* WORK TO COMPLETE: Go through the records line by line from the top and repeat each one exactly, ending with the line that contains "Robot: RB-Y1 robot".

(Records contained in a dataset)
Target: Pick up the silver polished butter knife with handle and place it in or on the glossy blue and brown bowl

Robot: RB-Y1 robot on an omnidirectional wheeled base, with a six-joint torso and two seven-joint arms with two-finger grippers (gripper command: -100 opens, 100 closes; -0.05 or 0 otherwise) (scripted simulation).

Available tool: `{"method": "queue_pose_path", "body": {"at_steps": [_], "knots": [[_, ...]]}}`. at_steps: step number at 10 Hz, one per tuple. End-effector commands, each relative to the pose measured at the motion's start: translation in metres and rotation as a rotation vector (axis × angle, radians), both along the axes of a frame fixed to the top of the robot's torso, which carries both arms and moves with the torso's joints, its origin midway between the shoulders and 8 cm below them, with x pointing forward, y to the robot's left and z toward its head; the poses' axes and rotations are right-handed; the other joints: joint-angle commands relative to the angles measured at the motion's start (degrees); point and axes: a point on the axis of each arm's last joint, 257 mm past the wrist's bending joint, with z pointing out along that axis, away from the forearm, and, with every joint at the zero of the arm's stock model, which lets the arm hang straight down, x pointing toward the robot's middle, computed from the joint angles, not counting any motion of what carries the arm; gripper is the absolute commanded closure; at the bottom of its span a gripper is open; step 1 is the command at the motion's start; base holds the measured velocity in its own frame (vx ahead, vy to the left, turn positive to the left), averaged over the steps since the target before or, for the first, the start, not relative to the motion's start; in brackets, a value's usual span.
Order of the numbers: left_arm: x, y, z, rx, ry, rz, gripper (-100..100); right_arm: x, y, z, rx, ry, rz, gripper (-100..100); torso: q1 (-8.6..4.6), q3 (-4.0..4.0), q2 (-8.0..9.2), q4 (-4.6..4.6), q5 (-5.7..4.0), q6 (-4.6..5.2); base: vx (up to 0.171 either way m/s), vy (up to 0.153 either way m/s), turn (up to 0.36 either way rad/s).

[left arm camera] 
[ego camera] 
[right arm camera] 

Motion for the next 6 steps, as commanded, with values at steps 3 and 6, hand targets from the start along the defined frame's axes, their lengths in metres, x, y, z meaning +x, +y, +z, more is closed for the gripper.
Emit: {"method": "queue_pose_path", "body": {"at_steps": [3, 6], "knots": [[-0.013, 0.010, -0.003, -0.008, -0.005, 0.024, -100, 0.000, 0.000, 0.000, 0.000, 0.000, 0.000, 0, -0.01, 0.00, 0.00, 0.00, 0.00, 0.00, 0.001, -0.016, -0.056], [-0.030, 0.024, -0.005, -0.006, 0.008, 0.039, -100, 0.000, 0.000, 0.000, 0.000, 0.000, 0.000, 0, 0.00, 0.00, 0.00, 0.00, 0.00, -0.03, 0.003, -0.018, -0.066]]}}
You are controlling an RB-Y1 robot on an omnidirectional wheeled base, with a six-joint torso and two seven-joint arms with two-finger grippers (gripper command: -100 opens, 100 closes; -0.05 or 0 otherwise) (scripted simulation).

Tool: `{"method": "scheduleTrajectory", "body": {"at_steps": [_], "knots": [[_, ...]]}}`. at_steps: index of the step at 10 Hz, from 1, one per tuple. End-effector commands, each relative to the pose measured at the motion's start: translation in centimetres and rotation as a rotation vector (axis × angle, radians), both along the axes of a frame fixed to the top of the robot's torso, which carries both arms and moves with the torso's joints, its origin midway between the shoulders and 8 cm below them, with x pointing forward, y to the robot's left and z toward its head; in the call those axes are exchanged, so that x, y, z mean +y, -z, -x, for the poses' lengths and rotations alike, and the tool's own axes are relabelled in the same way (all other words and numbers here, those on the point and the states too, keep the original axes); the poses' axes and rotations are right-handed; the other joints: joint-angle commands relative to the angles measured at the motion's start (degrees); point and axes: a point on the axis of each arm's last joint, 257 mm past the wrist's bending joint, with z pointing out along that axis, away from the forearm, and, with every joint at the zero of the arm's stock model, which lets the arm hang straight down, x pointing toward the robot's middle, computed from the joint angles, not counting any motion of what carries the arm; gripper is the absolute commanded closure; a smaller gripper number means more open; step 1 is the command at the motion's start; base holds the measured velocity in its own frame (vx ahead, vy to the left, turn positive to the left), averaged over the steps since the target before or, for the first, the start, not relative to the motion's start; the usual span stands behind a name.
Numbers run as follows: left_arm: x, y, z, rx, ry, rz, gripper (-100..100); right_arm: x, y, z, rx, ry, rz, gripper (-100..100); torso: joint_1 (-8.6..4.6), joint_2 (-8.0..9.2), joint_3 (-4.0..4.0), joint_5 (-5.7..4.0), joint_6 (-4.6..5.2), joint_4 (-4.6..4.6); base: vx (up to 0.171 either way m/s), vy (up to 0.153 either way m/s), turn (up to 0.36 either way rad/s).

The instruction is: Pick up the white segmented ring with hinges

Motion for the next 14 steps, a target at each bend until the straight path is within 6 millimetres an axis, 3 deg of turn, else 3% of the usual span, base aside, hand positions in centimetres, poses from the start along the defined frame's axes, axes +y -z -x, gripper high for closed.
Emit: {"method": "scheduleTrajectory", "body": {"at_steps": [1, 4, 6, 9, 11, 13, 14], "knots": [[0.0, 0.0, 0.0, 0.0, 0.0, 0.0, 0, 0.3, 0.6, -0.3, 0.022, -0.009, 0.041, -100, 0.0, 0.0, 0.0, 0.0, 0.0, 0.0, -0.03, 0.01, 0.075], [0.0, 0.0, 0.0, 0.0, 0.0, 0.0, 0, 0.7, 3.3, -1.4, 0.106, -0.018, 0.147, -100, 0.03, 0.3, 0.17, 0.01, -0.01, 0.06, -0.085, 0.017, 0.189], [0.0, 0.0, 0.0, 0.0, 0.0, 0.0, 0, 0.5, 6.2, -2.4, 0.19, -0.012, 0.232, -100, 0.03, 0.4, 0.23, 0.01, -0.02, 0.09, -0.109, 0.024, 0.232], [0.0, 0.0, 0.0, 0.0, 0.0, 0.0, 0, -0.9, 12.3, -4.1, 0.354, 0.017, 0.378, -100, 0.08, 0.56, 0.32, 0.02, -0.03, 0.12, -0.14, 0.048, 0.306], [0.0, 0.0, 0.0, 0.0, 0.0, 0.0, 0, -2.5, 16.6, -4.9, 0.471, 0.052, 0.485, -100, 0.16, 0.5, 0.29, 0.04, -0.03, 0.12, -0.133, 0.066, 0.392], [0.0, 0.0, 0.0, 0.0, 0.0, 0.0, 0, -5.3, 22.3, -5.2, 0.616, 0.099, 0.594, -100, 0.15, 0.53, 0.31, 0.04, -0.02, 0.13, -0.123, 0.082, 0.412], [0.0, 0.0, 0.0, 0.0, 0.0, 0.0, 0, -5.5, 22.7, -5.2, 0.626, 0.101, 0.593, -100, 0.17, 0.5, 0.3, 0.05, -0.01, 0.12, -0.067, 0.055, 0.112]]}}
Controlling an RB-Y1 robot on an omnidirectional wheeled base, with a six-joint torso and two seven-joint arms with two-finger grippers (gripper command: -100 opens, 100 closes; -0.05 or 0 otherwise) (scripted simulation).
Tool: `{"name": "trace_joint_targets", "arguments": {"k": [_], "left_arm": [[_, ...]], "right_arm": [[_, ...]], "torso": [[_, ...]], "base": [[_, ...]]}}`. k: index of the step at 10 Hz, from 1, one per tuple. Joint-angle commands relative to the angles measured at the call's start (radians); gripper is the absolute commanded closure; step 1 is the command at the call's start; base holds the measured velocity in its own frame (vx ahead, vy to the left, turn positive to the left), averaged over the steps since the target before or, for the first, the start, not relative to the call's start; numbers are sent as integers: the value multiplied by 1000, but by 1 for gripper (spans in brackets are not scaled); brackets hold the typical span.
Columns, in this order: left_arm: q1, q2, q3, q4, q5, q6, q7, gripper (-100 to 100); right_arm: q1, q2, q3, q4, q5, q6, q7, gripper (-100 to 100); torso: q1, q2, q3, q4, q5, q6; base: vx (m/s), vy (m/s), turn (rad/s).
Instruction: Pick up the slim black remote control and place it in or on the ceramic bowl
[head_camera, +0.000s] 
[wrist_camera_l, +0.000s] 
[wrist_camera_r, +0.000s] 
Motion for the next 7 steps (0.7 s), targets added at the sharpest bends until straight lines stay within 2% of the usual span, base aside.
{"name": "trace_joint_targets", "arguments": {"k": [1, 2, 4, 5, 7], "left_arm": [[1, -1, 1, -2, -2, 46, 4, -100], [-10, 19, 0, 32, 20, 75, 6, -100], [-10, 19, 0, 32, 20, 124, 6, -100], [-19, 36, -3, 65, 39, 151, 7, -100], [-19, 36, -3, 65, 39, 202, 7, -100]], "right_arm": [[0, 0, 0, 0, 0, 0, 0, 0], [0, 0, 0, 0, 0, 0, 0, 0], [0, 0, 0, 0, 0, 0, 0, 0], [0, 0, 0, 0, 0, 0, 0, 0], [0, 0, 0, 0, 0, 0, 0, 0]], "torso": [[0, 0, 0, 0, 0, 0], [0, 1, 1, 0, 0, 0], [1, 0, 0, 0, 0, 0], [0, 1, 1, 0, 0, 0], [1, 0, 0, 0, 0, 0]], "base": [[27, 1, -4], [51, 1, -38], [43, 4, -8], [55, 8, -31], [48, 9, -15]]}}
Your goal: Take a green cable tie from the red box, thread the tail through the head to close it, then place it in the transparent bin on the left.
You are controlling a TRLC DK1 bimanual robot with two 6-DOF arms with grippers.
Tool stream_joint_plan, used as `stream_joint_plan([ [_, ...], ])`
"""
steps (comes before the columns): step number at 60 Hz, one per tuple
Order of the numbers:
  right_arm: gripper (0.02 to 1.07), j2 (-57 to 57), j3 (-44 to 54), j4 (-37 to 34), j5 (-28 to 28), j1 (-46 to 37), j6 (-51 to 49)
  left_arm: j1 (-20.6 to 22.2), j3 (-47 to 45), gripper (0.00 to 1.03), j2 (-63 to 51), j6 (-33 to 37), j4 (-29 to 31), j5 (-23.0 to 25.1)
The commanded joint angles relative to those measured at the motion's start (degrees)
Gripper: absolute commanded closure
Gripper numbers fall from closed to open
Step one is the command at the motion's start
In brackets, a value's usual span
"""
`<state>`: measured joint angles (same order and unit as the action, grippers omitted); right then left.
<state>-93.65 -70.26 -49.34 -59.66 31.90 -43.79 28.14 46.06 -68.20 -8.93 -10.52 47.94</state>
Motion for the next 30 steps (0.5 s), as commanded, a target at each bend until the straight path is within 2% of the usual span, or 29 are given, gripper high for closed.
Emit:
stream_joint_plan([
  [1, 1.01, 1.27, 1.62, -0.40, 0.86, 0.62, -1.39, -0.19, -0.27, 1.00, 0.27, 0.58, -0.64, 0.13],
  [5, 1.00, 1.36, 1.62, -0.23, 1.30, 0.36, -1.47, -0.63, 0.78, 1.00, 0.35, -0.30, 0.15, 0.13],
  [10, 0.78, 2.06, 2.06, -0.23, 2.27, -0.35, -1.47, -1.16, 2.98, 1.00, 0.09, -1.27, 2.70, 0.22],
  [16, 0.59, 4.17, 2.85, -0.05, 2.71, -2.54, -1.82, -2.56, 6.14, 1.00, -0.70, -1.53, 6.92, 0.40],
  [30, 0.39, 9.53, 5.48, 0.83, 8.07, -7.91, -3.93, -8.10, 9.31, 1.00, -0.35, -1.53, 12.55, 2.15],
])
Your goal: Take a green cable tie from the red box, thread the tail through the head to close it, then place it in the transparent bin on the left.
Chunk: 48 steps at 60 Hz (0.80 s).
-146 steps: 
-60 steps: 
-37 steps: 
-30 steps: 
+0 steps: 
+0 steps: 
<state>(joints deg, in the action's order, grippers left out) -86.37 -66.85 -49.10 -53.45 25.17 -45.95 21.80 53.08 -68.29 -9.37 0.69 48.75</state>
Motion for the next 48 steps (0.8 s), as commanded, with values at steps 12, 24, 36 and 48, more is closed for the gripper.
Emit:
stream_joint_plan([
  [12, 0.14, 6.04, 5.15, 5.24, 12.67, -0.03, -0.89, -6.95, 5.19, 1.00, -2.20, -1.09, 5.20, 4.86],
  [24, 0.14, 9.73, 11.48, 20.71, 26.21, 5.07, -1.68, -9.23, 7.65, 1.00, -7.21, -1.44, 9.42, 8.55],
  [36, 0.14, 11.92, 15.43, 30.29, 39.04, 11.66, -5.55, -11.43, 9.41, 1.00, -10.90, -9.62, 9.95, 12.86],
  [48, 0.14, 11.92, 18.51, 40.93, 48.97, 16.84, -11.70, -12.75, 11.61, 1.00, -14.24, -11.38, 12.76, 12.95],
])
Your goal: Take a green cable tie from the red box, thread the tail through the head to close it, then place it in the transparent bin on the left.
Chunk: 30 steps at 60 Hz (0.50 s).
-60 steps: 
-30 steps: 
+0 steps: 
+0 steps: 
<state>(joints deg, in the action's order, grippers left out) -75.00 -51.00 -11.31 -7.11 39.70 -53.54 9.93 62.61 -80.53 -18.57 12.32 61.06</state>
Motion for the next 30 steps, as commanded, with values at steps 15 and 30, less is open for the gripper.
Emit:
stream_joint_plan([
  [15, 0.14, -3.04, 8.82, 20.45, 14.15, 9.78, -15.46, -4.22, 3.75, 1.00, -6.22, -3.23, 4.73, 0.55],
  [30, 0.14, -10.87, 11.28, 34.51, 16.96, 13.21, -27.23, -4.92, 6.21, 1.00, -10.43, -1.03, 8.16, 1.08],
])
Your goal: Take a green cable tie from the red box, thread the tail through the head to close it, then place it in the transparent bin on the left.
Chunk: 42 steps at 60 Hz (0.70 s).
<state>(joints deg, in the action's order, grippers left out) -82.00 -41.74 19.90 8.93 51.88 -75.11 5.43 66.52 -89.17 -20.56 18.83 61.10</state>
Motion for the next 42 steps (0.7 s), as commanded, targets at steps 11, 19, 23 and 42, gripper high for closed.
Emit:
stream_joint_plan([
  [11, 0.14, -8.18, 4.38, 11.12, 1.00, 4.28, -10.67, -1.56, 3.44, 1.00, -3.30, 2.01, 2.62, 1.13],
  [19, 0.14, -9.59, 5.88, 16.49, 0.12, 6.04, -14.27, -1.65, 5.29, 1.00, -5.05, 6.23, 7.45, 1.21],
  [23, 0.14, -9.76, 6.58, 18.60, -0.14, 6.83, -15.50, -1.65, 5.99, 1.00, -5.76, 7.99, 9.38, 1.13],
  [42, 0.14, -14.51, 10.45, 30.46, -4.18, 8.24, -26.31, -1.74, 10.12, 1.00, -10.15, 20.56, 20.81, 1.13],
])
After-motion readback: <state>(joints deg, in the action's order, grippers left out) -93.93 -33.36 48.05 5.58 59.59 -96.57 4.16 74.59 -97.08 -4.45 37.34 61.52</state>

* TASK RESPONSE:
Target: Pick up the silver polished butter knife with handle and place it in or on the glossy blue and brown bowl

Robot: RB-Y1 robot on an omnidirectional wheeled base, with a six-joint torso and two seven-joint arms with two-finger grippers (gripper command: -100 opens, 100 closes; -0.05 or 0 otherwise) (scripted simulation).

No part of the exercise is left unanswered.